--- Records from a data source ---
• • • • • • •

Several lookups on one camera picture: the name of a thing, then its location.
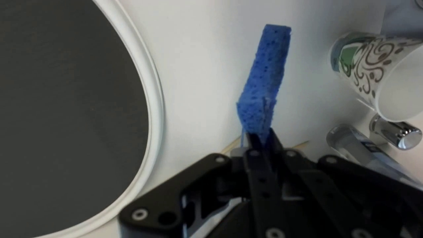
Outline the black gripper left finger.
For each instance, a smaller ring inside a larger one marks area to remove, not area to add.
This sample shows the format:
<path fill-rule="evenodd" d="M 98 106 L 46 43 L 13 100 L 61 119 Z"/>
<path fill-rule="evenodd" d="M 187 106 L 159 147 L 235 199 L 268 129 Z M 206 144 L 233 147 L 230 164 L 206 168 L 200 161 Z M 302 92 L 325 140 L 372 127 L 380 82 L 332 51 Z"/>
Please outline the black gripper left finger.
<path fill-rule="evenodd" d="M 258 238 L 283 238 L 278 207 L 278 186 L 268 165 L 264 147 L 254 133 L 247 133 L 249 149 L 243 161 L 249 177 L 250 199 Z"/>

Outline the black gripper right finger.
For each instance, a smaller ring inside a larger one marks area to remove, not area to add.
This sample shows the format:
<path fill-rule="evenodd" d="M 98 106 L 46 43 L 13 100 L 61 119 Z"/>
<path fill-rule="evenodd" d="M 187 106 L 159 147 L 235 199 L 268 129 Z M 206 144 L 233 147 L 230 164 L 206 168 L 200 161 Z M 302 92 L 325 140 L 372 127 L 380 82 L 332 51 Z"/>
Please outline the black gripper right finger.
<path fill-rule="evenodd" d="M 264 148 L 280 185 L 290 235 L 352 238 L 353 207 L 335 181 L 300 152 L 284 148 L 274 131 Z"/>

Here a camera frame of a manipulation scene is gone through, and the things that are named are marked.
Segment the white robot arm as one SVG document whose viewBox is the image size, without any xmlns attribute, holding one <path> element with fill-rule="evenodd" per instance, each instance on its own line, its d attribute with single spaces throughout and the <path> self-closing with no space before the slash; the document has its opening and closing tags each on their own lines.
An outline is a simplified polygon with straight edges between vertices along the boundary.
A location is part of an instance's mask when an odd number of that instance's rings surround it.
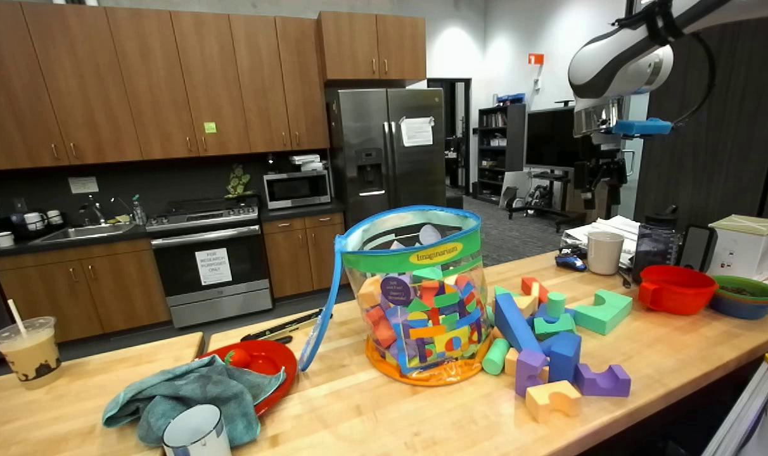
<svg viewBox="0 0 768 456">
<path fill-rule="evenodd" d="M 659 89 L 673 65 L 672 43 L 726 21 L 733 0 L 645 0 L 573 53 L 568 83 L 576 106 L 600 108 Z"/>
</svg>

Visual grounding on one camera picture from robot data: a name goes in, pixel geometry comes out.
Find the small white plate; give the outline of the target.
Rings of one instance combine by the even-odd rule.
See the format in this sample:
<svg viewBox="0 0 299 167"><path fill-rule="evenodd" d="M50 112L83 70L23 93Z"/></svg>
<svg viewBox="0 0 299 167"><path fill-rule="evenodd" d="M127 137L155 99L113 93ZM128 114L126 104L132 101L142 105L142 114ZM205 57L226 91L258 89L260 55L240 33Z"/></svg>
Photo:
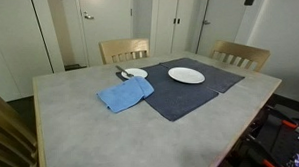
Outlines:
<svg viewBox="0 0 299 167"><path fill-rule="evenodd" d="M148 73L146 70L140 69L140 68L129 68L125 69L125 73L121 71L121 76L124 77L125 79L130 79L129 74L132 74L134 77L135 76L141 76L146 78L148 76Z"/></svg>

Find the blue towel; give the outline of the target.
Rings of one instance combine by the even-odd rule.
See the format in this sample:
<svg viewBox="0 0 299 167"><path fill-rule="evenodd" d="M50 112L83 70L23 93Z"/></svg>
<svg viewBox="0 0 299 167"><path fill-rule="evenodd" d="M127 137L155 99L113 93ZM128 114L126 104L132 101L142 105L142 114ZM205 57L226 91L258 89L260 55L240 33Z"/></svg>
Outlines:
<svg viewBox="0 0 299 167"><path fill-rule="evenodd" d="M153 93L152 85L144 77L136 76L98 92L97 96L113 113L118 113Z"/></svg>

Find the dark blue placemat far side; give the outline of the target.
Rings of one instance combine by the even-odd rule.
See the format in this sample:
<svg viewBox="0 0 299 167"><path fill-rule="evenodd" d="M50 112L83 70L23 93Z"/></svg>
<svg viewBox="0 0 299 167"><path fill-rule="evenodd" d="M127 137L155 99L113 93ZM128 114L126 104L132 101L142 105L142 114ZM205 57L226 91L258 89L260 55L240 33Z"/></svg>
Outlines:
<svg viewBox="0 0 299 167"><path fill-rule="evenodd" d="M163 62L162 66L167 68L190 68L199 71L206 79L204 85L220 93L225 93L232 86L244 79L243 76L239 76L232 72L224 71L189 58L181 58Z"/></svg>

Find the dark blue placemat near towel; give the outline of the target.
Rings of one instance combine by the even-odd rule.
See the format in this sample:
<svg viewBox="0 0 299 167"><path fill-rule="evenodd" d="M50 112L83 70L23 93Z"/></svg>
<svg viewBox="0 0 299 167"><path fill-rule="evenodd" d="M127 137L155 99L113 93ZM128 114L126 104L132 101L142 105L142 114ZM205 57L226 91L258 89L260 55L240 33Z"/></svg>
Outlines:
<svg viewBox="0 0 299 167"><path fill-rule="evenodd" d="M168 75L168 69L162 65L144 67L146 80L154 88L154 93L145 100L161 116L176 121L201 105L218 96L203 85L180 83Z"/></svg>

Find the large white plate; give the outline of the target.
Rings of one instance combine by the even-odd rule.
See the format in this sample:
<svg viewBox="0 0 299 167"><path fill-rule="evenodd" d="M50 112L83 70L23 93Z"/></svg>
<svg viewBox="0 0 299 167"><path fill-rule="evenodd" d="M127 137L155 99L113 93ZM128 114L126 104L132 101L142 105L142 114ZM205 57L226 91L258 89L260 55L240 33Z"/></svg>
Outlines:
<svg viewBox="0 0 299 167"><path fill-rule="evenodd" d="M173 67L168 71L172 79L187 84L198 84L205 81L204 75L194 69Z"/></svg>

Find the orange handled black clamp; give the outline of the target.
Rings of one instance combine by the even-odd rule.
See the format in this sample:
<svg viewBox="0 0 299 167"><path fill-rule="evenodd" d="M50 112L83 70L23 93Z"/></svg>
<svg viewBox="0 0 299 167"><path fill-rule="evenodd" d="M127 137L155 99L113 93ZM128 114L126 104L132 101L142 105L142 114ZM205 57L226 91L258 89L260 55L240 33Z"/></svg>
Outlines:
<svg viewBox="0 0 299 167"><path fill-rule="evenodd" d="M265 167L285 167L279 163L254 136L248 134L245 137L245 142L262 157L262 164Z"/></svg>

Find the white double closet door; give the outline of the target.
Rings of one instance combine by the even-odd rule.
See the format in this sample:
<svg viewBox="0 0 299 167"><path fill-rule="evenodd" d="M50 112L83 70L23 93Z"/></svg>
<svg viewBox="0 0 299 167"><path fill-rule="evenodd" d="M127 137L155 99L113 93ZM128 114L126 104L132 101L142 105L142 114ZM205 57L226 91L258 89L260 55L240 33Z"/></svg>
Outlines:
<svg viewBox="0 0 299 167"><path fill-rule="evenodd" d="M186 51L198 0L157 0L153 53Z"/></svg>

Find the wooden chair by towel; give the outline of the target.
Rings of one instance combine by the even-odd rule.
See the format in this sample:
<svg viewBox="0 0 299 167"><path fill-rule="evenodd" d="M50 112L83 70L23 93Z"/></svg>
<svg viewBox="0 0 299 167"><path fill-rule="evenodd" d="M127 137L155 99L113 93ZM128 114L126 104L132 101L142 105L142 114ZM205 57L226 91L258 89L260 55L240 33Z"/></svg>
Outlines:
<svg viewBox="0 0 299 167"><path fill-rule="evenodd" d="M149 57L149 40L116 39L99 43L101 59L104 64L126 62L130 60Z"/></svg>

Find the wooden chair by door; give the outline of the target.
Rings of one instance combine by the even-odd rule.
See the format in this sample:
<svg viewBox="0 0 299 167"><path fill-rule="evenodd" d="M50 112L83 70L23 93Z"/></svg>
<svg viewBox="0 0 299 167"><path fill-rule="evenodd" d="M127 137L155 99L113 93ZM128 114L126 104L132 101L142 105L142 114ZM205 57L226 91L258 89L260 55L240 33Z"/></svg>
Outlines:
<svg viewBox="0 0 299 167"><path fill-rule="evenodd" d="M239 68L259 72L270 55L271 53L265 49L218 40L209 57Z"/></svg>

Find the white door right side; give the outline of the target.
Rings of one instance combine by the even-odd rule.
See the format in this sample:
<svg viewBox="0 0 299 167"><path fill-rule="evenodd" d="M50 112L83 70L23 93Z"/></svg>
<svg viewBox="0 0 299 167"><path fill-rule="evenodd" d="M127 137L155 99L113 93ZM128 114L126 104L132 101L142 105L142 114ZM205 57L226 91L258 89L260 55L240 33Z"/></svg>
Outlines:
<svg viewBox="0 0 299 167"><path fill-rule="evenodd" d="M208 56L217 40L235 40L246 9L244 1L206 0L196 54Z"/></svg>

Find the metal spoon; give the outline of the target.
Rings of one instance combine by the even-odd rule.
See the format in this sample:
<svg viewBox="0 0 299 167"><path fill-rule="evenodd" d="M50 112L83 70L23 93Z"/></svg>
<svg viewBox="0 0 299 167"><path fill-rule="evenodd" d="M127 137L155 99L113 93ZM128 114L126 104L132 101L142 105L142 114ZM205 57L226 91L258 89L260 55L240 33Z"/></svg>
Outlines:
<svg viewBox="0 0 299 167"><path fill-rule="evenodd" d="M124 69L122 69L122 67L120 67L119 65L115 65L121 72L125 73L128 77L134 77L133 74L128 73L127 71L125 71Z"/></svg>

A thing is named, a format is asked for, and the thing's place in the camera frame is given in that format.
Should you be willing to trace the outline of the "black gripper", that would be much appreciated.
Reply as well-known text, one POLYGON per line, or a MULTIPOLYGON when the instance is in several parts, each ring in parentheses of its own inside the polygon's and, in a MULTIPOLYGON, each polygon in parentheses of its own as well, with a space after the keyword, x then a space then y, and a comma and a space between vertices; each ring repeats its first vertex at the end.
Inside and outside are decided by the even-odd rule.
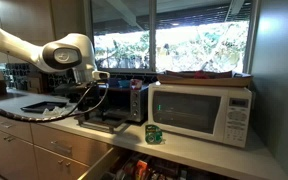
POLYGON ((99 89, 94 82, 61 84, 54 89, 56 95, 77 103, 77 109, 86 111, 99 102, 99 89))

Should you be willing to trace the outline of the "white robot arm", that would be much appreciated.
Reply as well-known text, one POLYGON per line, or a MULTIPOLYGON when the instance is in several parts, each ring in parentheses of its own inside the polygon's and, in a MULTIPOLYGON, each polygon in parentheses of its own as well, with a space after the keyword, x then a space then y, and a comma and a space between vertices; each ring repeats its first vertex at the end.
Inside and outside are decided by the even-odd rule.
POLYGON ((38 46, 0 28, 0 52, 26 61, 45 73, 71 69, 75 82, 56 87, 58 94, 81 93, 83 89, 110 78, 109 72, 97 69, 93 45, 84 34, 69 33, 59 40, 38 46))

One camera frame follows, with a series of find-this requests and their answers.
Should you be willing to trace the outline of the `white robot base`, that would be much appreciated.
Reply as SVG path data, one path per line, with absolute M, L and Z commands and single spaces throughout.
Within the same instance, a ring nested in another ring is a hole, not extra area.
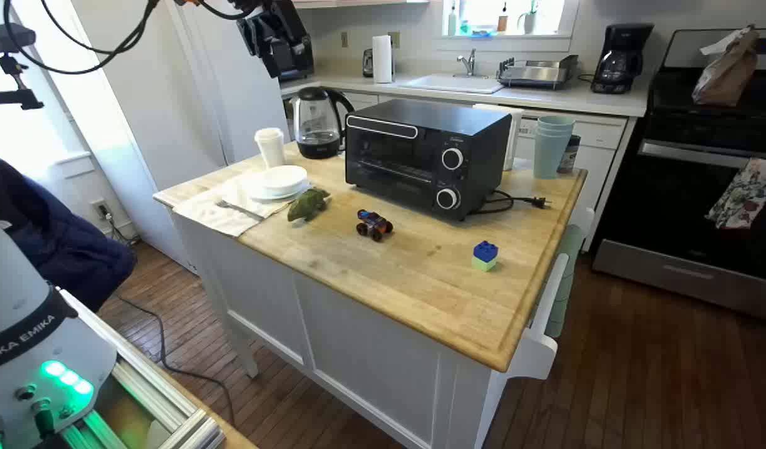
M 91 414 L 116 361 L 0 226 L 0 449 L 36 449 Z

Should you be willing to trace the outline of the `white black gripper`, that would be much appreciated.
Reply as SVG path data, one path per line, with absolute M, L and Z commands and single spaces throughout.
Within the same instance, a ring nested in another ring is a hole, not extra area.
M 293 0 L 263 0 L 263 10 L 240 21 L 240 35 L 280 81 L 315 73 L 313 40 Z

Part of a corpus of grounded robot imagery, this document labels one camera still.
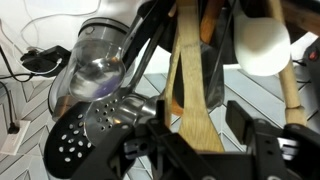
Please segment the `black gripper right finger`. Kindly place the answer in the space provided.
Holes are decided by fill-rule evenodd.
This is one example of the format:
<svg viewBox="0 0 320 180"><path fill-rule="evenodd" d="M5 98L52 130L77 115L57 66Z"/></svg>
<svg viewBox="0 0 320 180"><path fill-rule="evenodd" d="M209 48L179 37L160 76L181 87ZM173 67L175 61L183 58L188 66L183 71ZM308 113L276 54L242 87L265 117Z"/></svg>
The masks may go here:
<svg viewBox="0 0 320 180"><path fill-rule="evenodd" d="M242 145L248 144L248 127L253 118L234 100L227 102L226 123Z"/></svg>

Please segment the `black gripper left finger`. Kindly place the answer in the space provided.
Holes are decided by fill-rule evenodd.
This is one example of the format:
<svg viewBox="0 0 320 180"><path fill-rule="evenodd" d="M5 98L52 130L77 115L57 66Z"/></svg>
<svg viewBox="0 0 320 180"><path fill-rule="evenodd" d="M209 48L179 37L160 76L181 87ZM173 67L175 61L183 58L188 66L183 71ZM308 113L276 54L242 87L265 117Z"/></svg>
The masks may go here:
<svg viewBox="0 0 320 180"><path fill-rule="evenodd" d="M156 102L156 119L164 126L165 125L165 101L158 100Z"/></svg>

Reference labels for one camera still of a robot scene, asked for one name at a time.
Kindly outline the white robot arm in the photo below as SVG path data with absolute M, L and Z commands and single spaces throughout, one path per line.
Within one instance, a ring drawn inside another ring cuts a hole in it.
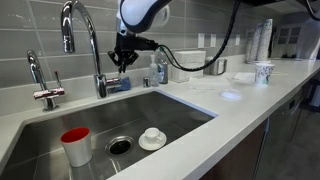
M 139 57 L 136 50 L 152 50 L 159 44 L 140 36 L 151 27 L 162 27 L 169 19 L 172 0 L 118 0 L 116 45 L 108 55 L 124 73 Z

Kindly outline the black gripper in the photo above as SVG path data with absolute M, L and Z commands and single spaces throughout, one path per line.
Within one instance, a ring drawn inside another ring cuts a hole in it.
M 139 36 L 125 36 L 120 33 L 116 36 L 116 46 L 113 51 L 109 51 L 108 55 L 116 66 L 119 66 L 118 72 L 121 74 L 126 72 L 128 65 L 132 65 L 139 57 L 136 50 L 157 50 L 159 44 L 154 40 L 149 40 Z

• • • • • • •

--- What the task asks ---
Working from the entries above, find every line in which the word "placemat" occurs and copy it.

--- Response to this exercise ---
Find the dark blue placemat far side; give the outline of the target.
Find the dark blue placemat near towel; give the outline of the target.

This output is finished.